Jeffrey Zhang, Zhongxia Yan

We implemented a generative model to predict future frames of a human action video hierarchically. This repo contains all of the infrastructure and logic for our project. Our models extends off the model described in Learning to Generate Long-term Future via Hierarchical Prediction. We independently explored many ways to improve the model and document the explorations here.

Summary

Video prediction involves predicting T future frames of a video given k original frames of the video. Our hierarchical approach predicts human action videos by taking the pose (location of human joints) in the k original frames (we can estimate the pose using methods such as the Hourglass Network), predicting the pose in the next T frames, then predicting T frames that correspond to the T poses and also match the k original frames.

Dataset

We train and evaluate our models on the Penn Action Dataset. Below are examples of an image and a gaussianized pose.

Method

LSTM

There are 13 (x, y) coordinates per pose. For the first k frames, we feed the 13 (x, y) coordinate values of the joints into the LSTM and iteratively generate the hidden states. For the next T frames, we feed in 0 and record the hidden state outputs from t = k + 1 to k + T. We use two fully connected layers on top of each hidden state vector to predict 13 (x, y) coordinates for the pose.

Analogy Network

Our analogy network is a generative model that takes in the video frame at time t1, pose at time t1, and the pose at time t2 to predict the video frame at time t2. In our model, f_img and f_pose are both encoders implemented as the first c convolution layers of VGG (c is a parameter that we explore), and f_dec is the decoder implemented with deconvolutions mirroring the VGG convolutions of the encoders. Here our pose are gaussian heatmaps with the joint (x, y) coordinates as centers (g represents the gaussian operator).

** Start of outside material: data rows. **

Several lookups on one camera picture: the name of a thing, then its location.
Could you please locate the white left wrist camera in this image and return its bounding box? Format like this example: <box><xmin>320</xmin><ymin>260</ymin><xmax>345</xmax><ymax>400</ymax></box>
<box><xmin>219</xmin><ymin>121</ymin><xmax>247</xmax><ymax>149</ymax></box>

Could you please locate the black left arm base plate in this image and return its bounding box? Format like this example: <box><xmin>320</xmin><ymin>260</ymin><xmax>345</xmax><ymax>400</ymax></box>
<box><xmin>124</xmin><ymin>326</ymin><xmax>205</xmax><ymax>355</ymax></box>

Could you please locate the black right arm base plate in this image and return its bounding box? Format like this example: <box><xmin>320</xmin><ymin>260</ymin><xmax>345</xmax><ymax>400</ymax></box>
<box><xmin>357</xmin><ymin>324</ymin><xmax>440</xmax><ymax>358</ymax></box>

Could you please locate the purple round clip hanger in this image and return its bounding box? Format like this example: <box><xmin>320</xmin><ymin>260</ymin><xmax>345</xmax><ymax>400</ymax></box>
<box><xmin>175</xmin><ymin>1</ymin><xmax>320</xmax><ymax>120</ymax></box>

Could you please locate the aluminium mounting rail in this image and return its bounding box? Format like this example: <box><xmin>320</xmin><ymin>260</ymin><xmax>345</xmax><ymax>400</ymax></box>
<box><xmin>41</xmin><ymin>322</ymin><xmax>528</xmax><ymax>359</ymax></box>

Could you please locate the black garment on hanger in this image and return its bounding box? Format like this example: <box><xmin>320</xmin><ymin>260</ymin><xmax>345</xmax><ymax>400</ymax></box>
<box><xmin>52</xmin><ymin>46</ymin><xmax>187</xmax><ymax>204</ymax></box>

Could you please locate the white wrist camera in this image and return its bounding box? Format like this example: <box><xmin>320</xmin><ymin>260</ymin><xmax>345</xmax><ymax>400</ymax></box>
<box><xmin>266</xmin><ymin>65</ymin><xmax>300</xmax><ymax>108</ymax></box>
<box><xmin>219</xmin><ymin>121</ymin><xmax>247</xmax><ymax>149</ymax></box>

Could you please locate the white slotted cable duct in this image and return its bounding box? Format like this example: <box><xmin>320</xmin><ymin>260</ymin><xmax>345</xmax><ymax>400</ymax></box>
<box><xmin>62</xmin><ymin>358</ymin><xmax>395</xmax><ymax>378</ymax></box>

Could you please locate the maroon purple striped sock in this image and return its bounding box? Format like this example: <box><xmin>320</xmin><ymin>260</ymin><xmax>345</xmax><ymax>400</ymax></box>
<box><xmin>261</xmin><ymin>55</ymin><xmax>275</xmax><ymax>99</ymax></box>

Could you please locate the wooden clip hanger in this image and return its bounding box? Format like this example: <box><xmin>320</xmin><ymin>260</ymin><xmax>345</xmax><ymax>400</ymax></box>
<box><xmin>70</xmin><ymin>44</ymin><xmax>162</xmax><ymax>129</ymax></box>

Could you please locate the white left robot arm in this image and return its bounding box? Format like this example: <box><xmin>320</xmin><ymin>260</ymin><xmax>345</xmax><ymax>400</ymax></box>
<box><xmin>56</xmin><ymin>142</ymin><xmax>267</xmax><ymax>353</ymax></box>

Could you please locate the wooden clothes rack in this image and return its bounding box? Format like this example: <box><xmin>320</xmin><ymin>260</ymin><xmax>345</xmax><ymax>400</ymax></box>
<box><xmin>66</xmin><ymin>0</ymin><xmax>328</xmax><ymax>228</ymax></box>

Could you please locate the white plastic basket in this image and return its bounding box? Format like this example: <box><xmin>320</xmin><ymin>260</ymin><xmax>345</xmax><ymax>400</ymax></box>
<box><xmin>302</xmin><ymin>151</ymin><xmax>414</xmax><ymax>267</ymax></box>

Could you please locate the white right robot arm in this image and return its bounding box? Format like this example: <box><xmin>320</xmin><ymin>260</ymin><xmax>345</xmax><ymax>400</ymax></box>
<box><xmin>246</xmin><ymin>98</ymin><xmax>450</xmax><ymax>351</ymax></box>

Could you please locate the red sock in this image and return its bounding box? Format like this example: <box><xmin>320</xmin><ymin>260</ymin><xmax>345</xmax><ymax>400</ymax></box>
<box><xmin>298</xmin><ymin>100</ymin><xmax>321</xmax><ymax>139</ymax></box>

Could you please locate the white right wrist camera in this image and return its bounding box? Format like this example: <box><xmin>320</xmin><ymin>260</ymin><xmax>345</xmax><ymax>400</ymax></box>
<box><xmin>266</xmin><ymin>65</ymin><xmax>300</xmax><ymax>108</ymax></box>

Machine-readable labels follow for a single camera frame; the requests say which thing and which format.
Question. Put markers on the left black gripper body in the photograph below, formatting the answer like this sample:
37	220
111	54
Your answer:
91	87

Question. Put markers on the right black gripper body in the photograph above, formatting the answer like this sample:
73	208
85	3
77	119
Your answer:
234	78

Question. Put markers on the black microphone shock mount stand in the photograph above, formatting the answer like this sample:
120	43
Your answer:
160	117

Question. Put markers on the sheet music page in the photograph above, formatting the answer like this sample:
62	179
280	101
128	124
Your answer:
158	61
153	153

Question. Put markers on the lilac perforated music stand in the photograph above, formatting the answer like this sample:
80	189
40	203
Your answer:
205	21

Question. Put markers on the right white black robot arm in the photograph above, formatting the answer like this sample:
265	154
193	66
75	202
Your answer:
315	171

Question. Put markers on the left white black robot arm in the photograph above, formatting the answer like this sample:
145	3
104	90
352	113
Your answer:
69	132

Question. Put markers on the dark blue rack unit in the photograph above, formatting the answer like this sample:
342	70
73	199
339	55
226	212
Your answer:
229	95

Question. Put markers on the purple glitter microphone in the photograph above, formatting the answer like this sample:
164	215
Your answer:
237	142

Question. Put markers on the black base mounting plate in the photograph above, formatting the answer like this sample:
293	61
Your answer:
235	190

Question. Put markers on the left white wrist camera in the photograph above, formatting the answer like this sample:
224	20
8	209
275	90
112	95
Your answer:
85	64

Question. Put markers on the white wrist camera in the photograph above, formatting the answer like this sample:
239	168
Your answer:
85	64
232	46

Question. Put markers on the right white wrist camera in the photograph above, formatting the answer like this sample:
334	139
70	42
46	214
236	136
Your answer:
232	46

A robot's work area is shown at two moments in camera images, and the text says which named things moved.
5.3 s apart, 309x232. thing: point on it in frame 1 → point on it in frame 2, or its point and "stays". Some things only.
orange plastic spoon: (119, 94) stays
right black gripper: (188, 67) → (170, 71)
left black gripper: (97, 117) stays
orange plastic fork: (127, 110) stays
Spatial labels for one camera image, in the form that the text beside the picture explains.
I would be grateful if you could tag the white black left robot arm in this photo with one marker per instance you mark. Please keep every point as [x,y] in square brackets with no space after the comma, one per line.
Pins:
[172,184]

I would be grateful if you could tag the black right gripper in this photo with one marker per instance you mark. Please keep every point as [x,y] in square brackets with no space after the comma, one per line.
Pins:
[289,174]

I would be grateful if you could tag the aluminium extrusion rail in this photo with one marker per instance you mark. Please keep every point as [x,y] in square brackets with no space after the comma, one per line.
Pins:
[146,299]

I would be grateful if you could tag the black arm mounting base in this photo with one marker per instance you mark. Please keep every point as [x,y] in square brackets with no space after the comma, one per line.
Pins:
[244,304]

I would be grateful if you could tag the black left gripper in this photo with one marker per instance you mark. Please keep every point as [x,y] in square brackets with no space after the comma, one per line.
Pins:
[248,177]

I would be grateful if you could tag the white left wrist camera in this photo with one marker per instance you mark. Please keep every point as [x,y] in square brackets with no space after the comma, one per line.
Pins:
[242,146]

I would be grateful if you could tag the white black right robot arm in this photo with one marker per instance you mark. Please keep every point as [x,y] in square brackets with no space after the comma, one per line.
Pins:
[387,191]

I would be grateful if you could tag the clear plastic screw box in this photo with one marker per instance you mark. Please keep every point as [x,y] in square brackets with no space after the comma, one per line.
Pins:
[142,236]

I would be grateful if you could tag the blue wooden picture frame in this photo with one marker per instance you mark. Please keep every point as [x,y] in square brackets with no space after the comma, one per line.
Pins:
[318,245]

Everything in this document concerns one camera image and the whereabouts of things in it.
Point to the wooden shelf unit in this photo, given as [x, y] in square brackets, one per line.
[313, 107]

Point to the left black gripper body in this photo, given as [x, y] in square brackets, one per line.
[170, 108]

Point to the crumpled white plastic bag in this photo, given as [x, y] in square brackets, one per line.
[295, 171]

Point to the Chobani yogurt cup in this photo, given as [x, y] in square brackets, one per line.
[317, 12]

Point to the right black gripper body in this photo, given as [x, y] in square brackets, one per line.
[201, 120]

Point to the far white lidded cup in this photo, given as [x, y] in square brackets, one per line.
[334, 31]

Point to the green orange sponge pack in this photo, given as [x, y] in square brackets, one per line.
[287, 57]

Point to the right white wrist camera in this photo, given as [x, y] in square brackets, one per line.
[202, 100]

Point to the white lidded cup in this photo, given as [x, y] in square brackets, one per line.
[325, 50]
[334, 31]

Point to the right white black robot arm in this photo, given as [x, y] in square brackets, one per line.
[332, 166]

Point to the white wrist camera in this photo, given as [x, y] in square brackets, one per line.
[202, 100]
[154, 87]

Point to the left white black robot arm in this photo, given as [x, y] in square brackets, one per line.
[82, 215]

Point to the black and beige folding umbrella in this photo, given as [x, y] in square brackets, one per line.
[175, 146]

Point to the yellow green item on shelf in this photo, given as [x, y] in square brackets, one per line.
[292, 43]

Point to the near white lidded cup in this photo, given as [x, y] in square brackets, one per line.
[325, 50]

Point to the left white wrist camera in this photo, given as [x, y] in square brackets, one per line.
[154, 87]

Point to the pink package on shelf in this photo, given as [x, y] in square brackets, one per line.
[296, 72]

Our loss function has three parts.

Results

LSTM

We show the ground truth (red) and predicted (orange) location of joints within a cropped frame.

Discussion

Our results show that our implementation of the LSTM network is able to capture the movement of squats accurately. There is high variation in the form and speed of how people do squats. The LSTM model is able to capture an "average" prediction model based on the trained videos. Thus, though the predicted joint locations show a convincing alternative to the ground truth. We show results of pose prediction on squat videos. The squat motions are very similar, albeit at different paces.

Our initial test with a simple sequence-to-sequence network with 128 hidden units and no fully connect output layer did not work well in predicting poses for test videos. The simple sequence-to-sequence network was able to overfit to training data, but was unable to make meaningful predictions for test images. By increasing the number of hidden units in the LSTM block and adding two fully connected layers to the output of the LSTM, we were able to create a working prediction model.

Analogy Network

We present the results of our analogy network. For each action, the top gif is the ground truth, while the bottom gif is the output of our analogy network. Note: if the top and bottom gifs are out of sync, refresh the page.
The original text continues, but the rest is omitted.